The Seattle times article from last year has a doozer of a quote from the test facilities head honcho. Keep in mind, PACCAR has spent the last 4-5 years developing self-driving on a 1.5 mile oval! Check out what Stephenson, the manager of all these engineers said as he demonstrated the ability of the truck to stay between the lane markings hands free:

“Usually there’s a bed back here where we’re sitting,” said Stephenson, who was on a gray chair in the rear of the cab usually reserved as a sleeper compartment for drivers on long-distance trips. Asked if the day may come when beds in trucks are a thing of the past, he pondered a moment and said, “Potentially.”

That was less than a year ago! I swear, these guys are dinosaurs. I mean, how can they succeed if they are not even sure it's possible? Even the Teamsters management said trucks without operators are not a question of "if" but "when". This quote from the head manager of the development facility does not inspire confidence. It's like they are living a decade or two in the past.

From having beers with my Paccar engineer neighbor, I know he has a pretty dim view of the engineering management at the facility. He's a more brilliant than average engineer and felt totally stifled by the culture and the way they do things there. Very backward. He had new complaints every week about how they were going about the development of various things (he worked on suspensions) in an ass-backwards way (non-productive). Bad engineering he would say. The problem was the top engineers had seniority but couldn't engineer themselves out of a cardboard box.

Tesla has made FSD a modern buzzword and top management of top companies are directing their engineers to develop this stuff but most of them have not a clue what they are doing. It's pathetic! I think the head of engineering just says and does the right things to make upper management believe they are giving it all they've got. Upper management doesn't have a clue about engineering so they just have to hope engineering knows what they are doing. They probably hired a couple guys with degrees in AI who don't even know what they're doing. Meanwhile, Tesla has some of the most talented AI engineers in the world and are attacking the problem with a ferocity and single-minded focus that would stun and shame most other AI self-driving teams around the world.
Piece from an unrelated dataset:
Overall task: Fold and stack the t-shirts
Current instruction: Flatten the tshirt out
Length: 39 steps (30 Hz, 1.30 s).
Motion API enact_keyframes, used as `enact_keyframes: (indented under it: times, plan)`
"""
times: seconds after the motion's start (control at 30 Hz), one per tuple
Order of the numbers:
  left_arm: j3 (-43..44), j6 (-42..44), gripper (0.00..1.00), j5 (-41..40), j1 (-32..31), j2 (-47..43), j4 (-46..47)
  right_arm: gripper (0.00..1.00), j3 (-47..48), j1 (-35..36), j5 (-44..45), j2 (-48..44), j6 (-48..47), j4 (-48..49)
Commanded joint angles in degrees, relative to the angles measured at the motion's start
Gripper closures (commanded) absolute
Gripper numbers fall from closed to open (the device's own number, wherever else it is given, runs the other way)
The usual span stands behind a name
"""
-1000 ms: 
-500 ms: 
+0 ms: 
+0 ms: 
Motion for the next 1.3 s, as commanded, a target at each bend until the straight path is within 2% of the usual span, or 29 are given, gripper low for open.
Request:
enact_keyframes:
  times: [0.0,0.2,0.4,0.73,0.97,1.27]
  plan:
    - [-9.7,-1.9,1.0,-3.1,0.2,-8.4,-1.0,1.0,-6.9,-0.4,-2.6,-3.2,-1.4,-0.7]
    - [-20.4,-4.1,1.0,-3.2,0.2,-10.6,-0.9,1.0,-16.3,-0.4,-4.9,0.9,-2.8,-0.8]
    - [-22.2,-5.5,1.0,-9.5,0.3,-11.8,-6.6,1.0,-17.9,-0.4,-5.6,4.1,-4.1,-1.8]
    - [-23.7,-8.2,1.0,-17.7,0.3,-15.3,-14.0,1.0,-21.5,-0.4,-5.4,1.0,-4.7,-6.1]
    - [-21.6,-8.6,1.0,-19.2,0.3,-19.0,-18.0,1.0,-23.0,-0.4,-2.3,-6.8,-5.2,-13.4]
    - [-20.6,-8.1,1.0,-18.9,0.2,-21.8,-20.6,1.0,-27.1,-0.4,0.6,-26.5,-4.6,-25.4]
I don't know, who do you think is going to win the race? :confused: .../s
 
Now, I understand how other car manufacturers do quality check, Ford delays hundreds of Mustang Mach-E deliveries for 'additional quality checks' - Electrek
They delay deliveries, deliver less than expected, this leave them time to check them over and over again. While giving the chance to the stealerships to ask for a premium on the MSRP because of the rarity of the product.

I wonder is TSLA was green again today partly because of Ford repeated delays. There was Elon time now there is Ford time.


"quality checks". LOL.

They are having software problems like VW. That is it.
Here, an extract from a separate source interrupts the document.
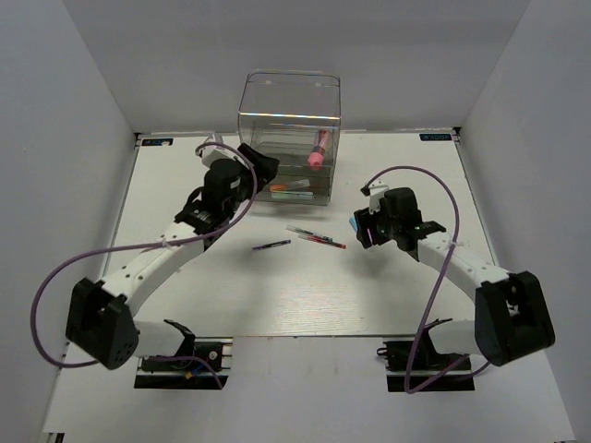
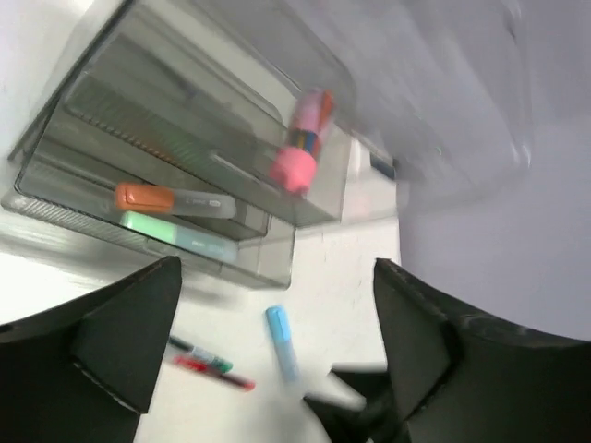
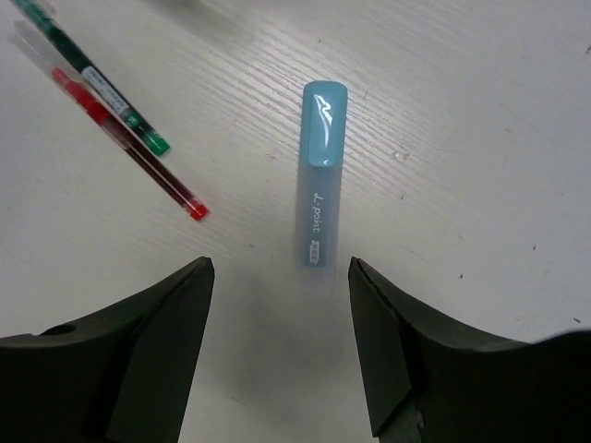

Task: Sort the stationery into containers
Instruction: Pick up the pen from the center of the board, then place the pen in the storage box, then close the drawer in the storage box, then open the drawer in the storage box.

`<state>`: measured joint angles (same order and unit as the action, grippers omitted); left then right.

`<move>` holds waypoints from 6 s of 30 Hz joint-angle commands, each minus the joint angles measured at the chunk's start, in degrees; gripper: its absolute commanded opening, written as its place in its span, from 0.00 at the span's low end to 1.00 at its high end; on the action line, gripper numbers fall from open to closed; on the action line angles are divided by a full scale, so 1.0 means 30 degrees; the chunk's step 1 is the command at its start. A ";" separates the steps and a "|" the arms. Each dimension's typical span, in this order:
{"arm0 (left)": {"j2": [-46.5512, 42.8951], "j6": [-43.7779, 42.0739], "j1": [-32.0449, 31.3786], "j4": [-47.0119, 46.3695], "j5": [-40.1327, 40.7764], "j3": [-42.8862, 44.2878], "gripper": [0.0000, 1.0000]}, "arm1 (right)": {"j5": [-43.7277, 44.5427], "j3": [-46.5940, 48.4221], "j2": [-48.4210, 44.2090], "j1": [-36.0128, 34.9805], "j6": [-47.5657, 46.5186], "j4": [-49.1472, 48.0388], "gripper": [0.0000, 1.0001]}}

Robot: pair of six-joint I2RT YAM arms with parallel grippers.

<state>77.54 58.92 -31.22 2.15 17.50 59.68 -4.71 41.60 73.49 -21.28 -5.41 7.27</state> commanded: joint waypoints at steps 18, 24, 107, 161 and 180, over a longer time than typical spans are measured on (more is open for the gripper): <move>-0.2586 -1.4746 0.0095 0.2388 -1.0080 -0.1319 0.99 | 0.1746 0.4208 0.8109 -0.0114 -0.1419 -0.0694 0.70; -0.1793 -1.4189 0.0095 0.2769 -1.0256 -0.0938 0.99 | -0.0157 0.4412 0.8752 0.0031 -0.1829 0.0651 0.34; -0.1471 -1.2871 0.0095 0.3296 -0.6770 -0.1290 0.62 | -0.8099 1.4960 1.0949 -0.4890 -1.5452 0.6162 0.00; -0.1998 -1.1992 0.0095 0.2944 -0.5070 -0.1847 0.76 | 0.4385 1.3644 1.3385 -0.4949 -1.2168 -0.4152 0.00; -0.1998 -1.1613 0.0095 0.2593 -0.5273 -0.2198 0.89 | 0.1775 0.7319 0.5806 -0.4892 -0.9069 -0.3939 0.46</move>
<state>74.11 23.16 -30.96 11.29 2.13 53.78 3.90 67.61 98.91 -36.34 -37.69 -3.22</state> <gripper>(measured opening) 0.872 0.247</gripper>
Another pathetic legacy auto that first builds the car then tries to make a software to combine everything together. And it is very difficult if your architecture is ICE based; 100 closed-source microcontrollers from different manufacturers.
 
  • Funny
Reactions: ReddyLeaf
Tesla hasn't sold every Model S/X they can make for a while now.

With the Fed Credit maybe people who opt out of FSD will opt in.

Plus, we don't know how demand will match to future capacity if everyone else other than GM has a $7500 credit while Tesla does not.
You're worried about VW having a $7,500 tax credit for the cars they can't build?